The Intuitive Case for β-blockers in Patients with ESRD

Authors


Address correspondence to: Christopher T. Chan, Deputy Director, Division of Nephrology, University Health Network, R Fraser Elliott Chair in Home Dialysis; Associate Professor of Medicine, University of Toronto, Toronto General Hospital, 8th Floor Room 8EB842, 200 Elizabeth St., Toronto, Ontario, Canada M5G 2C4, Tel.: + 1 416-340-3073, Fax: + 1 416-340-4999, or e-mail: christopher.chan@uhn.ca.

Abstract

Sudden cardiac death (SCD) is common in dialysis patients accounting for up to 25% of all-cause mortality. Unlike in the general population, occlusive coronary artery disease is implicated in a minority of these deaths.
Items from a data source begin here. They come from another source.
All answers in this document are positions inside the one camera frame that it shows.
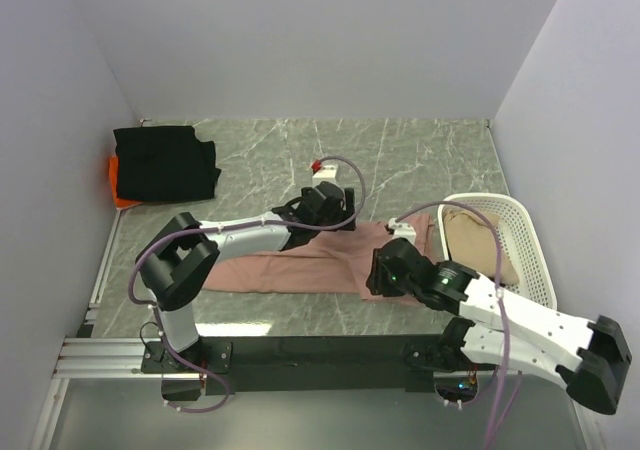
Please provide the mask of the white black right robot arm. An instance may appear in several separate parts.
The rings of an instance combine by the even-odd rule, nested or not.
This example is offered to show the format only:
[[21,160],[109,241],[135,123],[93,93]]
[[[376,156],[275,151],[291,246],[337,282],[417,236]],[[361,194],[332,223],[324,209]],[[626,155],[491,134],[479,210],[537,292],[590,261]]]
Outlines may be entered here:
[[504,364],[560,386],[596,413],[617,412],[632,355],[615,320],[564,314],[457,262],[434,264],[404,238],[374,250],[366,285],[375,296],[412,297],[451,314],[434,347],[410,351],[410,366],[454,372]]

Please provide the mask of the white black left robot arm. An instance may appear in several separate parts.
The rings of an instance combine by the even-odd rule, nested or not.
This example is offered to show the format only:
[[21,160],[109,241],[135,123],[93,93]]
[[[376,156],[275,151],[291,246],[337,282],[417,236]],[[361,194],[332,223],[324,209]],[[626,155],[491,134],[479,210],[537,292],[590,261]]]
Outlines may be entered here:
[[217,263],[308,244],[323,231],[355,229],[355,190],[323,181],[253,218],[205,223],[189,212],[174,217],[138,255],[134,277],[166,339],[164,359],[186,372],[205,361],[192,301]]

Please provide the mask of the pink printed t-shirt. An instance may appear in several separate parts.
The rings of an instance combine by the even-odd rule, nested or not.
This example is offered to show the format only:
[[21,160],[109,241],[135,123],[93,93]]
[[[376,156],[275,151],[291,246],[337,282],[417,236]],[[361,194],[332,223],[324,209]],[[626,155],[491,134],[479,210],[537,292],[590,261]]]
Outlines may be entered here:
[[373,251],[392,235],[384,221],[360,221],[353,231],[322,232],[308,244],[217,263],[203,288],[226,293],[353,294],[382,301],[366,286]]

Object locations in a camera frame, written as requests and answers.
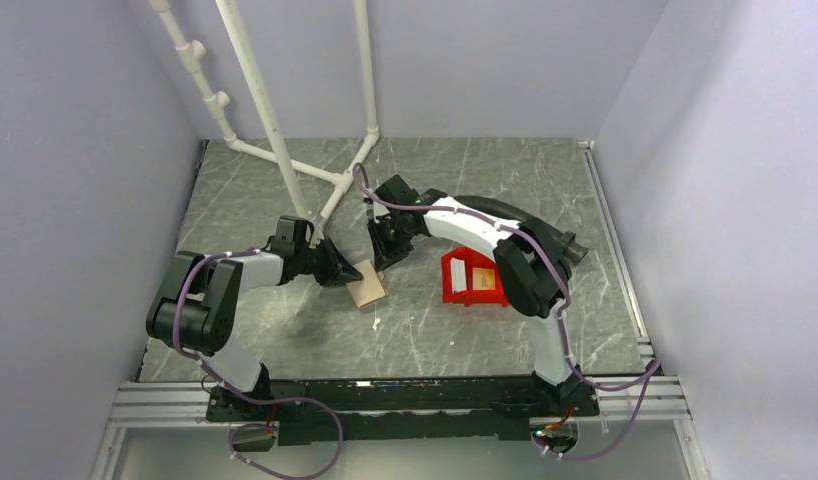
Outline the beige card holder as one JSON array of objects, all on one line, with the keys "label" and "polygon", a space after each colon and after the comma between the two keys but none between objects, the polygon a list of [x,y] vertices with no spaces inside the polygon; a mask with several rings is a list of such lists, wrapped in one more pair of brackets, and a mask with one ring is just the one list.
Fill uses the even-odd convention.
[{"label": "beige card holder", "polygon": [[354,268],[362,274],[362,279],[350,282],[346,288],[359,309],[372,305],[388,295],[384,285],[384,274],[377,272],[370,260],[359,262]]}]

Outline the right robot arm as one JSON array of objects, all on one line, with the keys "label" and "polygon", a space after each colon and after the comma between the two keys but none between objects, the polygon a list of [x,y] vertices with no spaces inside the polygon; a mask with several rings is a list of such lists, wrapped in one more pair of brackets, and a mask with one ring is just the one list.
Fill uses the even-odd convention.
[{"label": "right robot arm", "polygon": [[573,234],[558,233],[529,214],[494,213],[484,208],[484,197],[453,197],[436,189],[419,193],[398,175],[376,190],[363,168],[356,168],[353,178],[367,204],[375,269],[405,259],[418,235],[455,242],[494,262],[509,305],[529,319],[538,406],[549,415],[570,407],[581,384],[562,330],[571,304],[566,251]]}]

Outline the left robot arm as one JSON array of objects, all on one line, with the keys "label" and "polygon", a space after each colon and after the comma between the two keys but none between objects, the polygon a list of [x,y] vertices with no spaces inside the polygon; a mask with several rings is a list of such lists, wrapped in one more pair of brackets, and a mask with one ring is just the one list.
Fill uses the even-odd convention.
[{"label": "left robot arm", "polygon": [[363,278],[331,239],[313,241],[314,232],[312,222],[283,216],[262,248],[214,255],[179,251],[148,309],[148,336],[195,361],[233,394],[233,407],[246,419],[264,417],[273,394],[267,367],[233,335],[239,296],[300,275],[322,287]]}]

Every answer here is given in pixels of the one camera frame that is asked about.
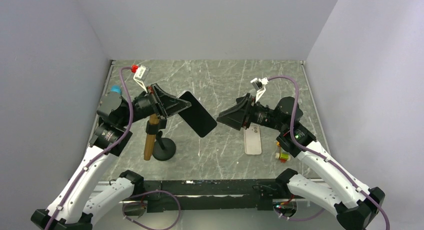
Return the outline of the phone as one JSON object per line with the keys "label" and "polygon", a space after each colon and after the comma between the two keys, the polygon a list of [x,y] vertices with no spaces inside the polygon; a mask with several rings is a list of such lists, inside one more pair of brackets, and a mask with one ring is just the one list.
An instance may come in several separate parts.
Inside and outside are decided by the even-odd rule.
{"label": "phone", "polygon": [[190,107],[178,114],[200,138],[207,136],[218,125],[213,116],[190,91],[182,92],[178,98],[191,104]]}

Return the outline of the beige phone case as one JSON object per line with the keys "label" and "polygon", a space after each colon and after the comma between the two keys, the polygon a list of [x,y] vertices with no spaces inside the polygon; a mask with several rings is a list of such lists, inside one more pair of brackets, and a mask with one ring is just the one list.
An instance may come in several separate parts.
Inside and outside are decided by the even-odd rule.
{"label": "beige phone case", "polygon": [[252,123],[249,128],[243,130],[244,152],[247,155],[260,155],[262,153],[260,126]]}

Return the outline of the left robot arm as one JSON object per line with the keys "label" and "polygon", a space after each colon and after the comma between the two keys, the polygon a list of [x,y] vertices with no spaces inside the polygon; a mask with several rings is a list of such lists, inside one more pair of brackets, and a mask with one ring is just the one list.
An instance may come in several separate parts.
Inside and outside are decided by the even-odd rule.
{"label": "left robot arm", "polygon": [[150,85],[136,98],[113,86],[97,108],[95,128],[78,168],[56,199],[45,209],[37,209],[31,221],[42,230],[90,230],[109,210],[125,199],[158,200],[160,185],[146,183],[143,176],[125,170],[106,189],[93,195],[99,180],[119,158],[130,140],[134,122],[147,119],[148,139],[144,154],[151,157],[167,119],[191,107],[181,96]]}

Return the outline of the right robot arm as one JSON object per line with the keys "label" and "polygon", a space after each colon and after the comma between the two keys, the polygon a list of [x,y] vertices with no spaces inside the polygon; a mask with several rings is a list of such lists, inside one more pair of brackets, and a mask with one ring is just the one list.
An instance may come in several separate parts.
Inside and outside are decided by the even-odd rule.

Activation of the sympathetic nervous system is prevalent in the dialysis population and may underlie this high rate of SCD. β-blockers reduce SCD in the general population and, given their mode of action, β-blockers would seem to be an ideal class of agents to prevent SCD in dialysis patients. In this review, we will explore the etiology of SCD in dialysis patients and discuss the evidence supporting the use of β-blockers in patients with ESRD. We will also examine potential impediments to the use β-blocker in the dialysis population and outline directions for future trials in this area.